### [Data section]
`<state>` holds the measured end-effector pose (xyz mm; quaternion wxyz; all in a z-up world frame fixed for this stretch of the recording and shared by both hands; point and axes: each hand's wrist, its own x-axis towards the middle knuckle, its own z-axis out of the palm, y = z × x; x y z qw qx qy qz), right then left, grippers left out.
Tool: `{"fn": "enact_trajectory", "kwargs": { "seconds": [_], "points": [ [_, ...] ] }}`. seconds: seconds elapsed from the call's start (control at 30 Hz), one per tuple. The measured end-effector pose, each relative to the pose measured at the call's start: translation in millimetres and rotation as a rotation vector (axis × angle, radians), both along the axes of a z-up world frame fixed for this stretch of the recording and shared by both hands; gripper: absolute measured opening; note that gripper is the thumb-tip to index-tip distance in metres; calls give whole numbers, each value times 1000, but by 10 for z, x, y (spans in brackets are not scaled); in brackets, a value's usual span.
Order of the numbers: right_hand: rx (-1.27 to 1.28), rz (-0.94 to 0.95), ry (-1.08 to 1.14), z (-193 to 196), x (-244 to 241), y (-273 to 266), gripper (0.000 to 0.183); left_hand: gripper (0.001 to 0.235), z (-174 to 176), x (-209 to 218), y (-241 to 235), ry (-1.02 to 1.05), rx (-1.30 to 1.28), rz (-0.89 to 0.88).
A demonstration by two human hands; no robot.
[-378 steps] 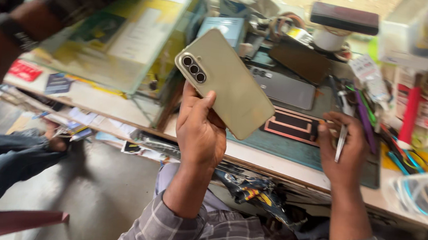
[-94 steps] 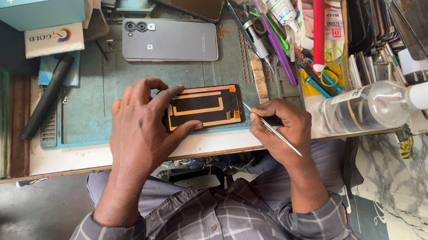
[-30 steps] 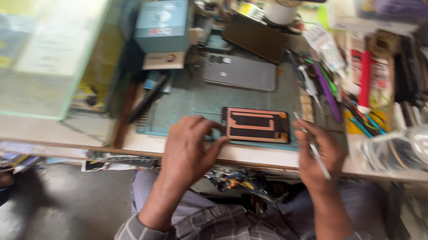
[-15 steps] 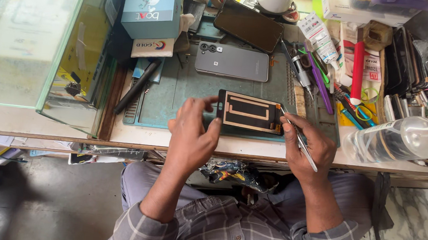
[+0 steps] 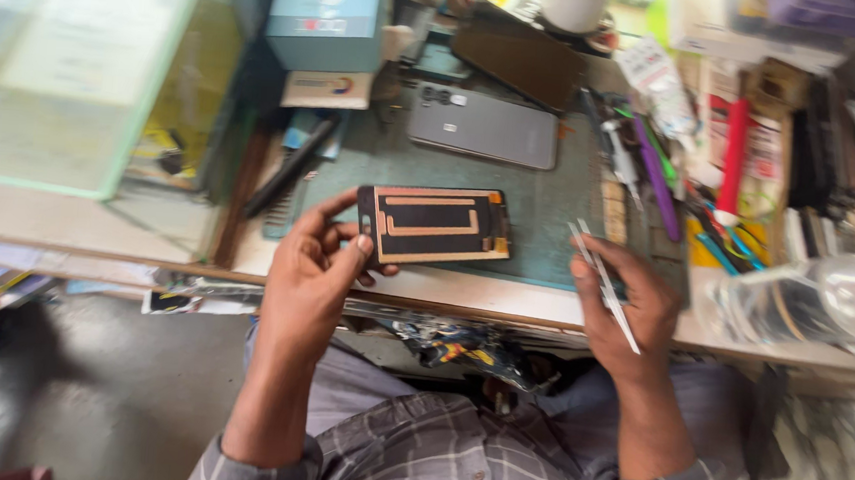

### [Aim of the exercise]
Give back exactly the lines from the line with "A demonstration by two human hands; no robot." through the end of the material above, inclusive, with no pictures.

### [Exercise answer]
A demonstration by two human hands; no robot.
[-378 steps] 
[-94 steps] 
[-30 steps] 
[-15 steps] 
[+0 steps] 

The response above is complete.